_What the task requires:_ What lines of the data hold the string "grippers"? Pull each one out.

=-=-=-=-=

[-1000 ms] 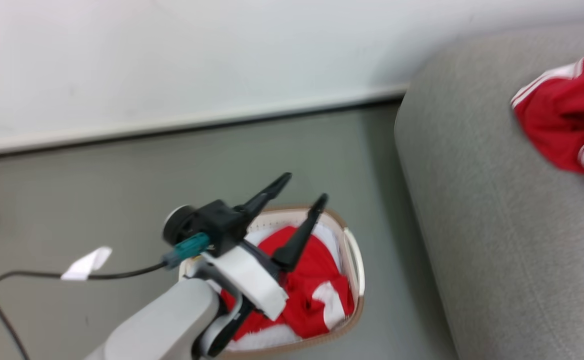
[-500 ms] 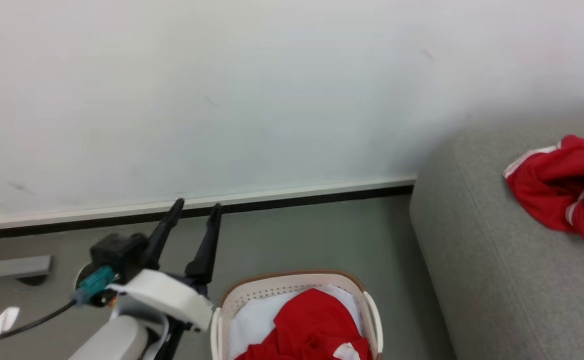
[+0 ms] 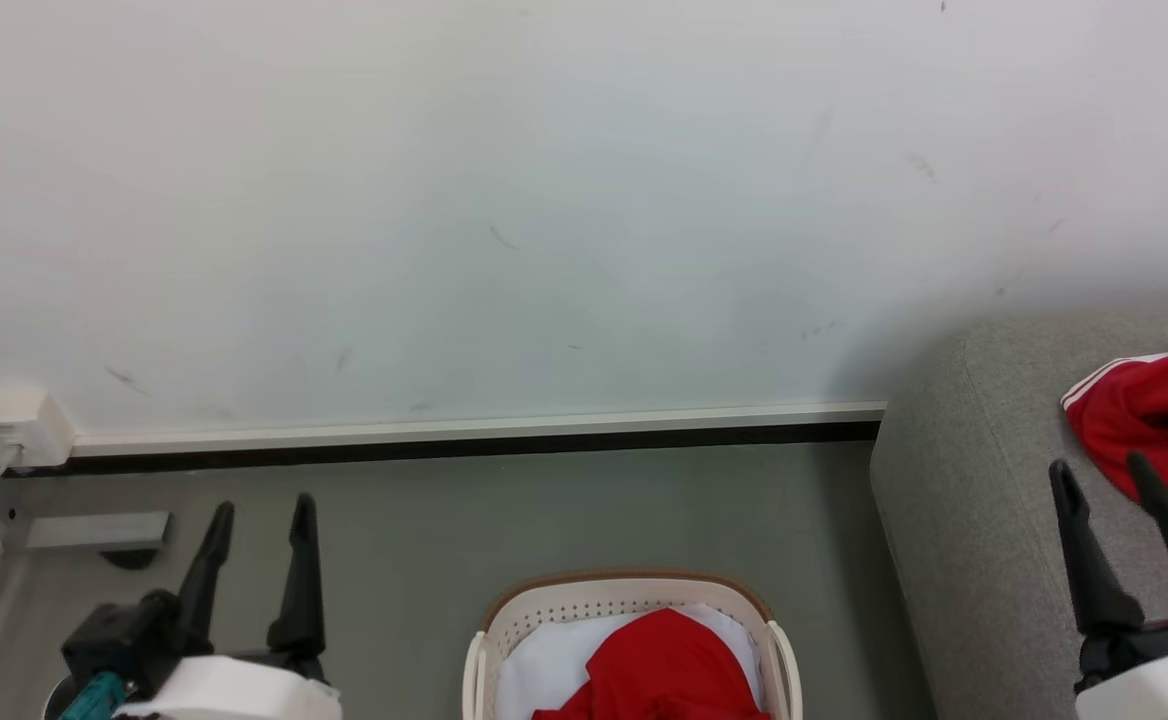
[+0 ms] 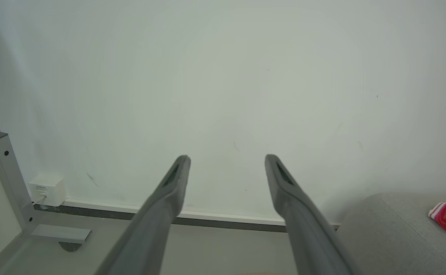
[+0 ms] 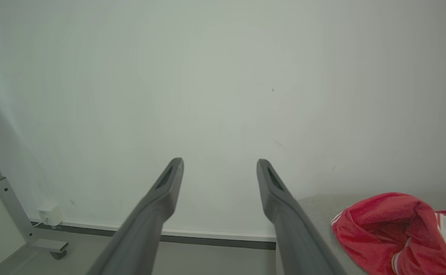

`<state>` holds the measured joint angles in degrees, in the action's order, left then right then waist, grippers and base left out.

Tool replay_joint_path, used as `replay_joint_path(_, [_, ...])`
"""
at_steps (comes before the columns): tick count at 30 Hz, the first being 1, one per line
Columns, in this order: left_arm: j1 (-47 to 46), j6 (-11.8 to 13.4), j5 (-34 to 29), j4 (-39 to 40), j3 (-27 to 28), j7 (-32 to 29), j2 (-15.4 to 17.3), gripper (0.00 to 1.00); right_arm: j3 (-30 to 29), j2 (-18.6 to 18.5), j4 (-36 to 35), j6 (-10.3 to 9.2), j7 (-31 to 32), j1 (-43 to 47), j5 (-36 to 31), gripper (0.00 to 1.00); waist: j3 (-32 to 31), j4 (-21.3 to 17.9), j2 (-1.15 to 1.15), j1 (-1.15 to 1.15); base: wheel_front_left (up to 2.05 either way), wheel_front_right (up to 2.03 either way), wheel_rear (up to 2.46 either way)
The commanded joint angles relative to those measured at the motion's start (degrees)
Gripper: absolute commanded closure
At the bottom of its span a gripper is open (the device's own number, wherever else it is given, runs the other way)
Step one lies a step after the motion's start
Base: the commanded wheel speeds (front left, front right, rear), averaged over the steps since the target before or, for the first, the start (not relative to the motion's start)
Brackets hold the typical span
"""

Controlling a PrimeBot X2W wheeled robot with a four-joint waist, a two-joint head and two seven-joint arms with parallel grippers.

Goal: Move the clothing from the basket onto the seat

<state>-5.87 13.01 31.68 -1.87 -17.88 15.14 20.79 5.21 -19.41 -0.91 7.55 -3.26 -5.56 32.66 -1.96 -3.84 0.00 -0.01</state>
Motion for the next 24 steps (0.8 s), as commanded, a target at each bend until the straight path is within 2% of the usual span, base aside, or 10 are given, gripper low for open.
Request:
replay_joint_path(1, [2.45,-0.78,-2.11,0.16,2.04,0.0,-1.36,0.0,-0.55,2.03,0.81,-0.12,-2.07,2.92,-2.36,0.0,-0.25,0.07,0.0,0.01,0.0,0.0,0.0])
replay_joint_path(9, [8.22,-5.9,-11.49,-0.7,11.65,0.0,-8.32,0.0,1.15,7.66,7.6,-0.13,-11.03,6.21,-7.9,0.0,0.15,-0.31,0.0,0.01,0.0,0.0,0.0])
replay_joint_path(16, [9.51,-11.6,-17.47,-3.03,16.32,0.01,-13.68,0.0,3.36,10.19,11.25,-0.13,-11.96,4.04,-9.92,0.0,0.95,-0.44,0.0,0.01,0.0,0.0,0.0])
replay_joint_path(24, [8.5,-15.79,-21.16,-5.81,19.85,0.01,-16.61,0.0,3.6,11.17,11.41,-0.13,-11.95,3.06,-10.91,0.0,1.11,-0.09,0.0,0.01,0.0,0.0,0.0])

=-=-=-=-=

_Response area:_
`<state>` holds the measured joint angles in degrees, in the action's order, left then right then waist, grippers and base left out.
Controlling a PrimeBot X2W wheeled robot with a four-joint waist, a two-joint head and two seven-joint arms with parallel grippers.

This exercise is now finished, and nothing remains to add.